I'm decently proficient in Python and think I could code something if some pdf/vector graphics handling modules exist. I've done nontrivial programming with the xlrd3 module for working with our Excel files. How I think the code for this might work:
Open Doc 1, Doc 2 as vector images
For each page in Doc 1, Doc 2:
- Get content bounds in Doc 1
- Scale content in Doc 1 to fit in Doc 2 borders
- Insert in Doc 2 at [coordinates]
What Python modules would I need to do this? Or any other approaches would be welcome.
- This task recurs in my work every few weeks, and the pages can total over a hundred. I handle this currently by printing out Doc 2 (page borders), then refeeding the pages into the printer and printing Doc 1. This is inconvenient because the printer often fails to grab the pages, and because I have to run back to my computer to issue the next job (it's not actually 2 files each time, more like 14 separate pairs of such files, that must be printed separately), and occasionally I can get tripped up by coworkers printing over my pages.
- I often paste Excel tables directly into Word docs.
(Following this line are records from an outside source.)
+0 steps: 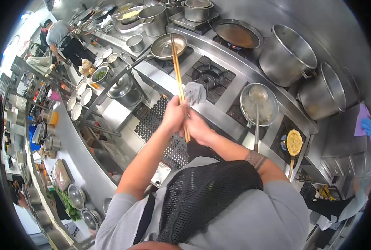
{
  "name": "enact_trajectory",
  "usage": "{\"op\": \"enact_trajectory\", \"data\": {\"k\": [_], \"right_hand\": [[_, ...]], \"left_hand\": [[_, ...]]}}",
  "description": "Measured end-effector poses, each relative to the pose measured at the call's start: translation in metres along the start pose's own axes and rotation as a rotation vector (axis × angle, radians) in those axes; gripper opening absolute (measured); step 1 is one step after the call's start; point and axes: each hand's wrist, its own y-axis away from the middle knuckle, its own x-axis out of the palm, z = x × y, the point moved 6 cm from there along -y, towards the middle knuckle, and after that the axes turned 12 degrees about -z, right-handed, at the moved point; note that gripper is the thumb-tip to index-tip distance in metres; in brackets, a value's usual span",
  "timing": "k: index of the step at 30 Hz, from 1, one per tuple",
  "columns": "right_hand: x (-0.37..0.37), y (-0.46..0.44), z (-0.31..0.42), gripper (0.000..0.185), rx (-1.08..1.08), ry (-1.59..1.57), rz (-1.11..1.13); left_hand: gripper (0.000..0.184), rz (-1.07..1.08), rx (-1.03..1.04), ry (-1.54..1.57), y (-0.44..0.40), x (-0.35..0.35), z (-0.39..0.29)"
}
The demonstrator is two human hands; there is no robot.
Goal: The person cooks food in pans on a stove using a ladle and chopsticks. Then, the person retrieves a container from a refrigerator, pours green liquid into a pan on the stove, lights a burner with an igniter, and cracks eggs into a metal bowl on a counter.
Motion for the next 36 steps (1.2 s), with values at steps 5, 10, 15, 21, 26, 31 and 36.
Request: {"op": "enact_trajectory", "data": {"k": [5,10,15,21,26,31,36], "right_hand": [[0.040,-0.187,0.018,0.018,-0.096,-0.119,-0.191],[-0.014,-0.449,0.140,0.013,-0.063,-0.265,-0.472],[-0.052,-0.590,0.227,0.018,0.059,-0.339,-0.590],[-0.074,-0.621,0.256,0.039,-0.160,0.511,-0.581],[-0.038,-0.453,0.187,0.067,-0.571,1.008,-0.129],[-0.079,-0.145,0.113,0.070,-0.239,1.223,0.435],[-0.178,0.103,0.089,0.066,-0.003,1.152,-0.030]], "left_hand": [[0.055,-0.292,0.622,-0.584,-0.124,-0.091,-0.004],[0.043,-0.165,0.402,-0.663,-0.193,-0.220,0.082],[0.049,0.016,-0.288,-0.956,-0.125,-0.332,0.249],[0.037,0.046,-0.417,-0.859,-0.050,-0.355,0.345],[0.028,0.144,-0.285,-0.866,-0.099,-0.358,0.393],[0.016,0.178,-0.262,-0.517,-0.171,-0.301,0.421],[0.016,0.126,-0.407,-0.411,-0.129,-0.230,0.381]]}}
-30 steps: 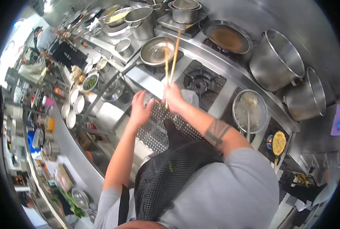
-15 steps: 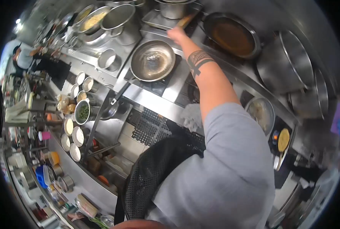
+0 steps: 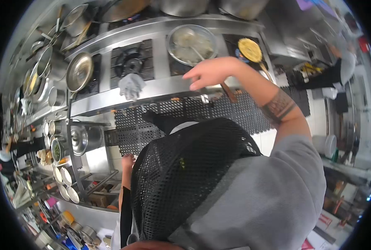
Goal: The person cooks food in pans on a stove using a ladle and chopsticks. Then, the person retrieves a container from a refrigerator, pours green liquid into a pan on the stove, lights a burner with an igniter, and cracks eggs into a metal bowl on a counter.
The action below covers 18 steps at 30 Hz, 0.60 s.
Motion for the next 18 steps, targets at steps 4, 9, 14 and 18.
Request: {"op": "enact_trajectory", "data": {"k": [4,9,14,18], "right_hand": [[-0.014,0.136,-0.116,0.055,0.209,0.022,-0.377],[0.025,0.241,-0.290,0.048,0.558,-0.013,-0.695],[0.085,0.258,-0.428,0.068,0.853,-0.100,-0.724],[0.122,0.233,-0.502,0.097,0.912,0.159,-0.552]], "left_hand": [[0.015,0.239,0.142,-0.330,0.016,0.092,0.044],[0.021,0.594,1.161,-1.189,0.118,0.234,0.033],[0.029,0.507,0.812,-0.971,0.186,0.352,-0.011],[0.032,0.332,0.760,-0.887,0.190,0.454,-0.028]]}}
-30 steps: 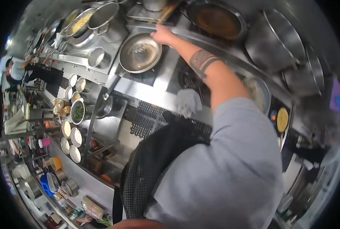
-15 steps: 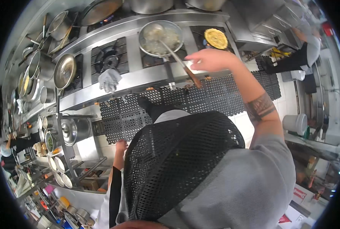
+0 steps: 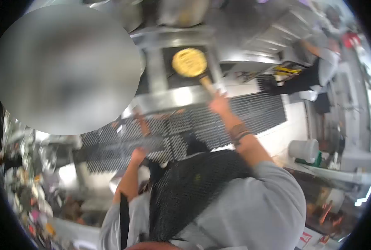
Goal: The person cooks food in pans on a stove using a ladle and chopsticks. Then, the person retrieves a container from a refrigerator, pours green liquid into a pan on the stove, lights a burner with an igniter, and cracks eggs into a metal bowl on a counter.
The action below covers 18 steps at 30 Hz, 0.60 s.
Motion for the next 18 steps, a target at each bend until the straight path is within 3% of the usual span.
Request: {"op": "enact_trajectory", "data": {"k": [1,2,3,5,6,8,10,11,12,14,15,16,17,18], "right_hand": [[0.005,-0.009,0.003,0.097,-0.053,0.037,0.067],[0.027,-0.023,-0.015,0.093,-0.035,0.010,-0.020],[0.027,-0.024,-0.022,0.091,-0.060,-0.129,-0.056],[0.005,-0.015,-0.032,0.083,-0.176,-0.141,-0.112],[-0.016,0.004,-0.042,0.079,-0.111,-0.256,-0.159],[-0.023,0.025,-0.078,0.077,-0.181,-0.280,-0.126],[-0.021,0.043,-0.118,0.072,-0.198,-0.299,0.007],[-0.015,0.056,-0.141,0.069,-0.153,-0.278,0.110],[0.022,0.066,-0.175,0.066,-0.169,-0.157,0.253],[0.058,0.084,-0.206,0.056,-0.306,0.142,0.624],[0.064,0.093,-0.212,0.044,-0.395,0.203,0.721],[0.068,0.104,-0.218,0.035,-0.487,0.254,0.813],[0.070,0.113,-0.217,0.032,-0.600,0.148,0.714],[0.076,0.124,-0.220,0.034,-0.718,0.055,0.605]], "left_hand": [[0.036,0.081,0.419,-0.500,-0.046,0.062,0.007],[0.035,-0.259,0.121,0.104,-0.047,0.026,-0.039],[0.035,-0.206,0.212,0.130,-0.071,0.028,-0.089],[0.021,-0.095,-0.598,0.793,-0.081,0.062,-0.101],[0.021,-0.066,-0.593,0.795,-0.079,0.080,-0.124],[0.020,0.161,-0.436,0.952,-0.077,0.121,-0.158],[0.014,-0.241,0.950,-0.110,-0.052,0.137,-0.221],[0.022,-0.137,0.753,-0.076,-0.042,0.150,-0.231],[0.027,0.250,0.405,0.275,-0.045,0.183,-0.219],[0.030,0.206,0.511,0.155,0.017,0.115,-0.277],[0.030,0.162,0.479,0.146,0.027,0.108,-0.275],[0.031,0.127,0.303,0.108,0.041,0.107,-0.257],[0.031,0.087,0.103,0.087,0.064,0.104,-0.235],[0.043,0.121,0.048,0.109,0.097,0.081,-0.235]]}}
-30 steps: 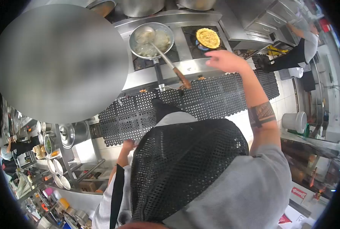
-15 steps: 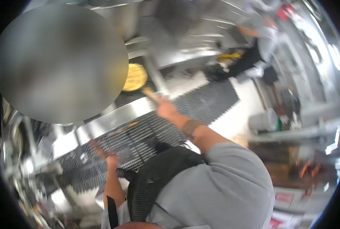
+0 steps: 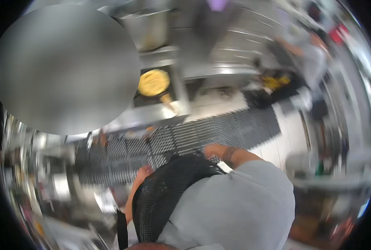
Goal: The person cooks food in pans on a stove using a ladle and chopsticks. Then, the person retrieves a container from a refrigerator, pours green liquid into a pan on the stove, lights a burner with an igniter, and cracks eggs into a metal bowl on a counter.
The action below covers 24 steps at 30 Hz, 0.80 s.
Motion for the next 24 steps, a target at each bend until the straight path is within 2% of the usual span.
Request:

This fails here because the formatting gets mangled in Word from having lots of merged cells and landscape oriented tables in portrait orientation pages. I can sort of transpose the tables in Excel, and set the text orientation in Word to vertical, but each table requires a ton of cleanup, and there are many of them.
- I can manually combine the docs by opening the PDFs in Inkscape (or other vector illustrating program), but again, 100+ tables. Inkscape opens up one page at a time.